I guess he figures my brother is his only outlet left.

This is why everyone needs friends! There is some shit you should never say to the people most closely connected. Sheesh.

My mother was telling me recently how her aunts told her mother that they just didn't like my aunt. When she was like 8 years old. First off, who even thinks that, but when you have thought it, WHY WOULD YOU TELL THE CHILD'S MOTHER? Just say it to each other!

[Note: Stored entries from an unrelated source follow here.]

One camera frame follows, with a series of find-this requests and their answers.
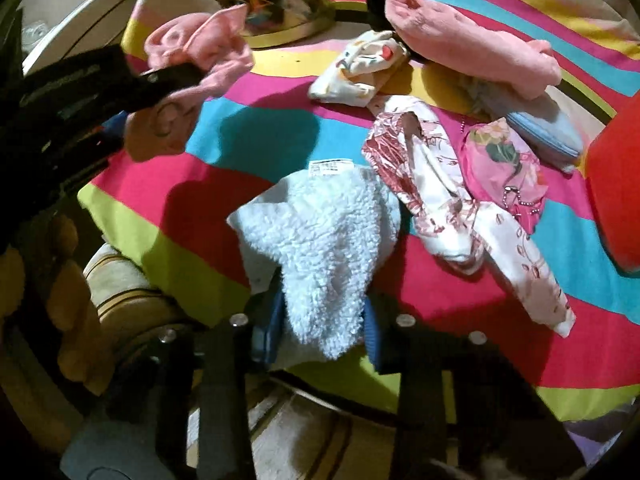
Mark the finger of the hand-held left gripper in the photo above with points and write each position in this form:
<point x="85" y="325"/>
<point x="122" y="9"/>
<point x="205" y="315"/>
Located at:
<point x="172" y="80"/>

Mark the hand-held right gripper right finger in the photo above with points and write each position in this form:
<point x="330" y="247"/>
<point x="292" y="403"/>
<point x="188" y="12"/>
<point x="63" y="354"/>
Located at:
<point x="374" y="335"/>

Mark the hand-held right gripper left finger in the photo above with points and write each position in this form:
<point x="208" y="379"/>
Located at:
<point x="270" y="325"/>

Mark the pink thin cloth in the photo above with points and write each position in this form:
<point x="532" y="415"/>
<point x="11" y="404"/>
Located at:
<point x="220" y="60"/>

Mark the light blue fluffy cloth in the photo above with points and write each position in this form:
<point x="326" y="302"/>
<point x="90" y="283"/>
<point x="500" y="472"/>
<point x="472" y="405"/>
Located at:
<point x="320" y="240"/>

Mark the white fruit print cloth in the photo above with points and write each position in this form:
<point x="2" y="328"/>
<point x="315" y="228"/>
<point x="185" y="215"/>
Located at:
<point x="350" y="75"/>

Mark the colourful striped blanket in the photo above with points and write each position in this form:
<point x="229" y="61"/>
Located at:
<point x="210" y="135"/>

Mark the white cabinet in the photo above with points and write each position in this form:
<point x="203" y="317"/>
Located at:
<point x="75" y="10"/>

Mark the beige striped cushion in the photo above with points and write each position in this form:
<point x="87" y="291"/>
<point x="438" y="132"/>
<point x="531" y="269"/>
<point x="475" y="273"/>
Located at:
<point x="125" y="280"/>

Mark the pink floral print cloth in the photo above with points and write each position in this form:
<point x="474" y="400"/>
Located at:
<point x="435" y="185"/>

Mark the pink floral pouch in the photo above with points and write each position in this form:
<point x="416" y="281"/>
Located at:
<point x="500" y="170"/>

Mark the light blue sock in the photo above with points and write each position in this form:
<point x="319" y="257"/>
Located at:
<point x="545" y="130"/>

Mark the red canister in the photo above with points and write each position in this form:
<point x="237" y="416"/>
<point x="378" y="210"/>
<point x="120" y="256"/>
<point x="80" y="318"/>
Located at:
<point x="620" y="185"/>

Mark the pink fluffy sock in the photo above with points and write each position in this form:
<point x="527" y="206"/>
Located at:
<point x="465" y="45"/>

-t - Feb 18, 2016 11:41:44 am PST #15783 of 30003
I am a woman of various inclinations and only some of the time are they to burn everything down in frustration

They were adults at the time? Wow.


beekaytee - Feb 18, 2016 11:47:33 am PST #15784 of 30003
Compassionately intolerant

He gets something out of it, but I'm not sure what. After all this time, does he still need the ego boost of trying to come off as the wronged party in the divorce?

I have some speculations about the 'benefit' of those habits, but that is a long-long conversation.

The short form is that we learn what it means to be us in the world long before we are in relationships and that learning includes being influenced by people whose losses have nothing materially to do with us, but we STILL learn how we are supposed to process loss from them.

One example is the impact of the Depression on people of my generation and younger who weren't even remotely involved, but still have tenacious stories of deprivation and fear.

In my work, it almost doesn't matter WHY you think a thing, just the acknowledgement that you do think it. THEN you can make some choices and practice some replacement behaviors that can subvert the software glitch, so to speak.

The trick is being willing to a) let go of the fantasy that somehow proving you are right about something...or being recognized as right by others...will actually make you happy and b) replacing the negative behavior with something that actually benefits you beyond the level of entertainment.

Heh. Tep, I think you just helped me to decide what tidbit I'm going to share today in my on-going quest for votes in the Best Life Coach in DC Poll!!


Steph L. - Feb 18, 2016 11:49:27 am PST #15785 of 30003
this mess was yours / now your mess is mine

Tep, I think you just helped me to decide what tidbit I'm going to share today in my on-going quest for votes in the Best Life Coach in DC Poll!!

I owe it all to my dad. [winky emoticon]


Jesse - Feb 18, 2016 11:56:02 am PST #15786 of 30003
Sometimes I trip on how happy we could be.

They were adults at the time? Wow.

Indeed. Grown women talking to their sister-in-law (?) about her daughter.


beekaytee - Feb 18, 2016 12:04:07 pm PST #15787 of 30003
Compassionately intolerant

I'm winking right back atcha as you gracefully prove my point.

You can see it for what it is and, at least to some degree, disengage from the pattern.

So many people in this world will never be able to do that. Good on ya.


beekaytee - Feb 18, 2016 12:44:58 pm PST #15788 of 30003
Compassionately intolerant

BUMMER.

I just tore out of the house looking like death, with an opened can of dog food, and ran a quarter mile in my incredibly unsupportive slippers.

I was trying to help capture a runaway Beagle one of my walkers spotted. She called and I ran.

Sadly, as I was yelling down the block to STOP RUNNING, DON'T SCREAM, people just kept storming the dog and s/he just kept running at breakneck speed.

It appears the owner entered the chase and was understandably distraught, bless her. I just hope the pooch is microchipped. They were too far away for me to catch up. I saw her about a half mile further north.

Even sadder, I think I reinjured my heel. It took a year to get past that pain and I'm pretty sure it's back.

Rats.


Liese S. - Feb 18, 2016 1:20:53 pm PST #15789 of 30003
"Faded like the lilac, he thought."

...so we shall see.

Ping me if it doesn't work out, meara. I have no money, but I work for myself and just finished up a major project.